TASK TO COMPLETE: Taking the listing below, restate word for word each line from the line with "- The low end" to the line with "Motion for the", ends included, and stop there.

DATASET CONTENT:

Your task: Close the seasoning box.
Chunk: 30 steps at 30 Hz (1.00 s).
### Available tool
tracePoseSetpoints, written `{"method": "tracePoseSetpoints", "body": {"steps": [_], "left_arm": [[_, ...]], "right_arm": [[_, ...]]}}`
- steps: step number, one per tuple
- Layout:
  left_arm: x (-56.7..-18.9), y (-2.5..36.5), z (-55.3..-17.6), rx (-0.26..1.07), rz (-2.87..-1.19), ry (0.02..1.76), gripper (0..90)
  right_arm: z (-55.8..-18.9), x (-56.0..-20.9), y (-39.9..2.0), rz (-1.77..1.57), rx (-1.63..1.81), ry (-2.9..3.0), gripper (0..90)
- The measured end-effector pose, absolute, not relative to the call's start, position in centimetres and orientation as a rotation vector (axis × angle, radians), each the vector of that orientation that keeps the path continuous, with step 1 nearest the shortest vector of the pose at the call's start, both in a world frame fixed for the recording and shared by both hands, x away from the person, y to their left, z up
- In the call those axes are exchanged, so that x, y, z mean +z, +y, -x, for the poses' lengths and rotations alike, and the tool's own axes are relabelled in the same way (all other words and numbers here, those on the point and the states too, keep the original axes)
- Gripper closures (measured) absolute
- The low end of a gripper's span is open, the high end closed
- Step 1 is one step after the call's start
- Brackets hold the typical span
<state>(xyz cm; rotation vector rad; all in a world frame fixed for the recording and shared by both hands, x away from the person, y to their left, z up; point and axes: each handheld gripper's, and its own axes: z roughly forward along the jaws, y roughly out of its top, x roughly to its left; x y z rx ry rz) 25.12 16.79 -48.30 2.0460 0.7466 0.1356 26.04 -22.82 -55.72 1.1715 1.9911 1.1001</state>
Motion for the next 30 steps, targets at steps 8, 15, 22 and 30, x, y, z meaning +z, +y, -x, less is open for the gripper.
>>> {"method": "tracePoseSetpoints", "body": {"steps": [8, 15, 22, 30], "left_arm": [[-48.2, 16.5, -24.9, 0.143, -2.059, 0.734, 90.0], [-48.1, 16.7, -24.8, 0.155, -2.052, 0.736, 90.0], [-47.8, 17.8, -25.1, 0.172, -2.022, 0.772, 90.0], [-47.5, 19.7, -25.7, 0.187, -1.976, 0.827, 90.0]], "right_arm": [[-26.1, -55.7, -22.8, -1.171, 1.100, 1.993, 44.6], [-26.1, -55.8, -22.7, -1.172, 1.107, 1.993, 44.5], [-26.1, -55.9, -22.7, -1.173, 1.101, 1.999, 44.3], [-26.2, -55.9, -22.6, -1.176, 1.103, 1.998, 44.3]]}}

RESULT OF THIS EXERCISE:
- The low end of a gripper's span is open, the high end closed
- Step 1 is one step after the call's start
- Brackets hold the typical span
<state>(xyz cm; rotation vector rad; all in a world frame fixed for the recording and shared by both hands, x away from the person, y to their left, z up; point and axes: each handheld gripper's, and its own axes: z roughly forward along the jaws, y roughly out of its top, x roughly to its left; x y z rx ry rz) 25.12 16.79 -48.30 2.0460 0.7466 0.1356 26.04 -22.82 -55.72 1.1715 1.9911 1.1001</state>
Motion for the next 30 steps, targets at steps 8, 15, 22 and 30, x, y, z meaning +z, +y, -x, less is open for the gripper.

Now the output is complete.